I inhale sharply. “Who put that letter under my door, Aaron?”

“Aaron?” He laughs. I forgot how my father’s laugh sounded. I never thought much of it when I was a child, but now the sound of it strikes me as particularly hollow and soulless. “Is that what you’re going to call me? You used to call me Daddy.”

I feel a vein throbbing in my right temple. “Who put that letter under my door?”

“The mailman, of course. Who else?”

“It was under my back door. And there was no postmark.”

“Please don’t hold me accountable for your mailman’s shenanigans, Nora.”

I take a shaky breath, trying to get my temper under control. Aaron Nierling has become an old man, but he is still the same person he always was. If they ever let him out of here, he would do the exact same thing. He’s still pure evil—a monster.

I stare into his dark eyes, refusing to blink. “Who killed those girls, Aaron?”

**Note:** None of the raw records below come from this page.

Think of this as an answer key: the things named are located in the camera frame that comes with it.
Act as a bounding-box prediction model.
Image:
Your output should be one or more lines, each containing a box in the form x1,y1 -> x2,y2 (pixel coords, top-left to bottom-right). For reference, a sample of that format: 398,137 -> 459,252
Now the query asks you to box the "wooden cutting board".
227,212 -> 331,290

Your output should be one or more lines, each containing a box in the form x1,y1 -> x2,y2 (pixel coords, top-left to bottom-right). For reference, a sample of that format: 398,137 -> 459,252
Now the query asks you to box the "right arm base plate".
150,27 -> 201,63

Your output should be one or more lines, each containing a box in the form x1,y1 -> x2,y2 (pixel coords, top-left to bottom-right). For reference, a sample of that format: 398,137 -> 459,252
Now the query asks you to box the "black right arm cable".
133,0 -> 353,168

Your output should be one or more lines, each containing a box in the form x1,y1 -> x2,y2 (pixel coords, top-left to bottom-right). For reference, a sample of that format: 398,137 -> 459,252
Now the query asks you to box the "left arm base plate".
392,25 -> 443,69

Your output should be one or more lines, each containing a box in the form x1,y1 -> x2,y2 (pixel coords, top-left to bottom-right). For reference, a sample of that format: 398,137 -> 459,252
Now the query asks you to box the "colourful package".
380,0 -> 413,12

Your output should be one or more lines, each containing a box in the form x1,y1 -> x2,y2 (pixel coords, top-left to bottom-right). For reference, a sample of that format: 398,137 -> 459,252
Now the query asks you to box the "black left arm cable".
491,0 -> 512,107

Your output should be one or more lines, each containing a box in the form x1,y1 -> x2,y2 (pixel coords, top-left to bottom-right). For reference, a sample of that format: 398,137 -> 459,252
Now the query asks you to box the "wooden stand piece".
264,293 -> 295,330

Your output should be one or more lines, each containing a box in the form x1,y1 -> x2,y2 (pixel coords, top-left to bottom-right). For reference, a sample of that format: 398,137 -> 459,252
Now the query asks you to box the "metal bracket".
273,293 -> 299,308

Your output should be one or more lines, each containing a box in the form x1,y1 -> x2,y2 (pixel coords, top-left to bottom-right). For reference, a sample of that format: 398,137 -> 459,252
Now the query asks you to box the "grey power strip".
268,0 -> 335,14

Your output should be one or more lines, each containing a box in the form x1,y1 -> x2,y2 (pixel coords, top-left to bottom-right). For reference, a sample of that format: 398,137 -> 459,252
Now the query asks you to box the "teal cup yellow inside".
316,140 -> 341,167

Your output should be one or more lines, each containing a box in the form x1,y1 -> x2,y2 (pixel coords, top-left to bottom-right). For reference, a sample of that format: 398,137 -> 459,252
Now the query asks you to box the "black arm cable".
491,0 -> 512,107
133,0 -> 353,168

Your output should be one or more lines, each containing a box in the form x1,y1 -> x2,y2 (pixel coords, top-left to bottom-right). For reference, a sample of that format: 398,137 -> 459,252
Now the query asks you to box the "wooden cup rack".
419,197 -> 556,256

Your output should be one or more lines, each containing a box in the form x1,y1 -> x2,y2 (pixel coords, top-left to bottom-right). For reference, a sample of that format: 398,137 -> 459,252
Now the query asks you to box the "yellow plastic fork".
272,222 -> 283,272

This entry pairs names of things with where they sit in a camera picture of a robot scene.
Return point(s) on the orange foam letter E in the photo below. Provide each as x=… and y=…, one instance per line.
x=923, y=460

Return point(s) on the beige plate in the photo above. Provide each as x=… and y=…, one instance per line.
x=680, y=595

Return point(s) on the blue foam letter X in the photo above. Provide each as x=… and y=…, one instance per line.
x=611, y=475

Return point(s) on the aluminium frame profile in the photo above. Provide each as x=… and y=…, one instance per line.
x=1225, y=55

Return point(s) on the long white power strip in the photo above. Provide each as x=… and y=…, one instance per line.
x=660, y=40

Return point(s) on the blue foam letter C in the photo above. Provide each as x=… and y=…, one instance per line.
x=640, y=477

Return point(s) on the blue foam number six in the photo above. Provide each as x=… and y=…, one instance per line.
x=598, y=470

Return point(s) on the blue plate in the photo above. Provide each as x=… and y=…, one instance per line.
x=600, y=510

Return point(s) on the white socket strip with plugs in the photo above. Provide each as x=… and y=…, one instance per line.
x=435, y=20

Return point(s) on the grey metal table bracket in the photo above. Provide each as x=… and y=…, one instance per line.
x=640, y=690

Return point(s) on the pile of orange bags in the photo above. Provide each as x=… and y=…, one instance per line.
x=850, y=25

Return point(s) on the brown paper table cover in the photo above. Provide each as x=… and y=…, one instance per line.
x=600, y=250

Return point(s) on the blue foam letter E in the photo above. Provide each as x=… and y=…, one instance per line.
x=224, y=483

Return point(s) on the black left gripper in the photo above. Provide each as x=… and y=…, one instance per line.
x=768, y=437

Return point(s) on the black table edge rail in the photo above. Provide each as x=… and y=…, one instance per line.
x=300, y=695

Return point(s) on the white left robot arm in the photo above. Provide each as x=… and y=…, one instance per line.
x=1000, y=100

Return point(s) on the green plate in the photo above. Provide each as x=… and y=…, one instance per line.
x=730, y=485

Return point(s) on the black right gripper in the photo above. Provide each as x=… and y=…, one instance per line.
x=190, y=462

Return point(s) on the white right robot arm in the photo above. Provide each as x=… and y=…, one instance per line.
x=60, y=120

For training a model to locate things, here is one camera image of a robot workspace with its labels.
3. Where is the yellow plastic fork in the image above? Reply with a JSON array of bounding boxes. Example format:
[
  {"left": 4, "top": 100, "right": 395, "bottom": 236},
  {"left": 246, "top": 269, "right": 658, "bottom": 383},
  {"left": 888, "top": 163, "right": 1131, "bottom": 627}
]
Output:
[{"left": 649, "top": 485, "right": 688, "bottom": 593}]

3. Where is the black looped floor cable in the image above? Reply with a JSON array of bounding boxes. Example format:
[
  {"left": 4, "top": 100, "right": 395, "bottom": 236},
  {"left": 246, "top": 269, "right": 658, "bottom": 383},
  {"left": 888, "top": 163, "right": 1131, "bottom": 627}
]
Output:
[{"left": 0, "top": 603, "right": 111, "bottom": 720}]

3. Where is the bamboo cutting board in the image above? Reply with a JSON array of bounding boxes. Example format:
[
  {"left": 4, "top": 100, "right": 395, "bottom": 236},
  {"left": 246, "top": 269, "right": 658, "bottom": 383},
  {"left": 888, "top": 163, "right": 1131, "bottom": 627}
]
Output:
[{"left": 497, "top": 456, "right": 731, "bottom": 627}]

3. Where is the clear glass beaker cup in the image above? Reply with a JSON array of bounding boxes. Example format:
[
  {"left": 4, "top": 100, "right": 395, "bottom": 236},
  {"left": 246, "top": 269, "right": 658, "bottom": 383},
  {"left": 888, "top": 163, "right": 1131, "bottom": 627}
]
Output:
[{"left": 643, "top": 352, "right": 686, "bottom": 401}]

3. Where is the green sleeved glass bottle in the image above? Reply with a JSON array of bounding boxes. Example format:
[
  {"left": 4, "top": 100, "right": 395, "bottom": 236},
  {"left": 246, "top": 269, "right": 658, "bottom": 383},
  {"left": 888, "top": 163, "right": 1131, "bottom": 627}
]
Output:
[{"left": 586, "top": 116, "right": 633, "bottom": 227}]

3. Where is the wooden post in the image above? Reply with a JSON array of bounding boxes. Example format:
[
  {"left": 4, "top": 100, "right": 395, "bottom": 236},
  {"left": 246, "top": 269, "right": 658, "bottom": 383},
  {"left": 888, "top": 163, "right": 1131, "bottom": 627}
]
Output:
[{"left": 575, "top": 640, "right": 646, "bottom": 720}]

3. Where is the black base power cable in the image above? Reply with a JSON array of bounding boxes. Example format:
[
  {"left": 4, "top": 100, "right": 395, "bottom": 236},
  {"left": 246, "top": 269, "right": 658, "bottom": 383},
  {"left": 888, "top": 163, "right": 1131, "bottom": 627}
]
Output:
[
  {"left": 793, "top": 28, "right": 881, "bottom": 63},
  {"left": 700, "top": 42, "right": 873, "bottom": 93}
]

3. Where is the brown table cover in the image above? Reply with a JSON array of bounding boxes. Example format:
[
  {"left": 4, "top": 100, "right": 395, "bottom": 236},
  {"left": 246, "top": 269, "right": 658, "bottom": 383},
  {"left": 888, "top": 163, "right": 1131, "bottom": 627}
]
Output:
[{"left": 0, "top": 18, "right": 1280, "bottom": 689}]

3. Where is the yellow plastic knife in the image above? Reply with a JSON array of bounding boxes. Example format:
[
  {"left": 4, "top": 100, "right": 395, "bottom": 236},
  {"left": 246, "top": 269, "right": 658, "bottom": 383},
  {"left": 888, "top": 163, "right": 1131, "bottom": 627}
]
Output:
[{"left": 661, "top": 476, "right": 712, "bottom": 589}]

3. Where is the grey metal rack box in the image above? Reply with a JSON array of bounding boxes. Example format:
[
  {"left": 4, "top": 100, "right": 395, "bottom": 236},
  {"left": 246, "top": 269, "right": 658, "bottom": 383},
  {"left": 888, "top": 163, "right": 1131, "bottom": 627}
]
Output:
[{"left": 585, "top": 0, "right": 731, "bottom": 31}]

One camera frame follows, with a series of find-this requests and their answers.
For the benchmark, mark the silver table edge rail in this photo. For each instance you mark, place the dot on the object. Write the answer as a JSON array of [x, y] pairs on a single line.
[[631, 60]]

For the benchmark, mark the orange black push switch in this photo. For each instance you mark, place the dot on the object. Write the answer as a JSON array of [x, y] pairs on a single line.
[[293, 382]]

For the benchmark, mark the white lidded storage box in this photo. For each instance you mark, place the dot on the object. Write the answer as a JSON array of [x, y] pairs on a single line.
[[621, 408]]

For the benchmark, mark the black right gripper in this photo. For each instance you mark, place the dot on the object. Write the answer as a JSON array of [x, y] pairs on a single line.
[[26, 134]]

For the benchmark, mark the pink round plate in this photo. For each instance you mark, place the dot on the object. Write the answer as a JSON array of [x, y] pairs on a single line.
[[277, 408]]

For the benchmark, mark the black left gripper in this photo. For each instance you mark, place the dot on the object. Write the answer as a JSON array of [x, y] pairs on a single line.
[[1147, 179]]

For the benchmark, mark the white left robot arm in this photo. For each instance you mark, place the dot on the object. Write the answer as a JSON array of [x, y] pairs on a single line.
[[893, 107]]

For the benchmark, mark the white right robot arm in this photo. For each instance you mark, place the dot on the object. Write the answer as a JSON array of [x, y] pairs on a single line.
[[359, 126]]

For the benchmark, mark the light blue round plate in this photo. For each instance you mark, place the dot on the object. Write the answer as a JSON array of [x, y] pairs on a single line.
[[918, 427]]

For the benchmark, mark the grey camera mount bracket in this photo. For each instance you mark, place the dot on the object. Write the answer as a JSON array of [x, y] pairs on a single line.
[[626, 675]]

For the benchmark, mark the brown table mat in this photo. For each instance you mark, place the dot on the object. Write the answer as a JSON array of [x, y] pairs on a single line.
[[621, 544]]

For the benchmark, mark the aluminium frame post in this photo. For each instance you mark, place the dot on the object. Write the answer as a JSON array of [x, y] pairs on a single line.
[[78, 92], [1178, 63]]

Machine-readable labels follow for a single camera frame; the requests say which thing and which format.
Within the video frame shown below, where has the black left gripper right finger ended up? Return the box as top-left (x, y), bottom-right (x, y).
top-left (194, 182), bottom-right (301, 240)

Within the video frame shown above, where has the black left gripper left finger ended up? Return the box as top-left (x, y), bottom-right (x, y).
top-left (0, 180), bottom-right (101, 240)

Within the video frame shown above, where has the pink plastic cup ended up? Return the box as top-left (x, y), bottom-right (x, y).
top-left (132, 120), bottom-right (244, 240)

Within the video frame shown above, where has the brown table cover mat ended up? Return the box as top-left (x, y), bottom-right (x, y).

“You know, Nora…” He toys with the receiver in his hand. “I was so sad that you never came to visit me all these years. I mean, I’m your father. It’s because of me that you’re even alive in the first place. And what are the thanks I get?”

“Who killed those girls?”

“I could understand when you were a child and that witch who was my mother-in-law wouldn’t let you.” His left eye twitches. “But after that, you could’ve come. Just once. Out of respect for the man who gave you your life.”

My right hand—the one not holding the phone—balls into a fist. I feel like I could punch through the glass and right through his face. “Who killed those girls? Tell me.”

My father blinks his dark eyes at me. “It was you. You killed them.” He raises his eyebrows. “Didn’t you?”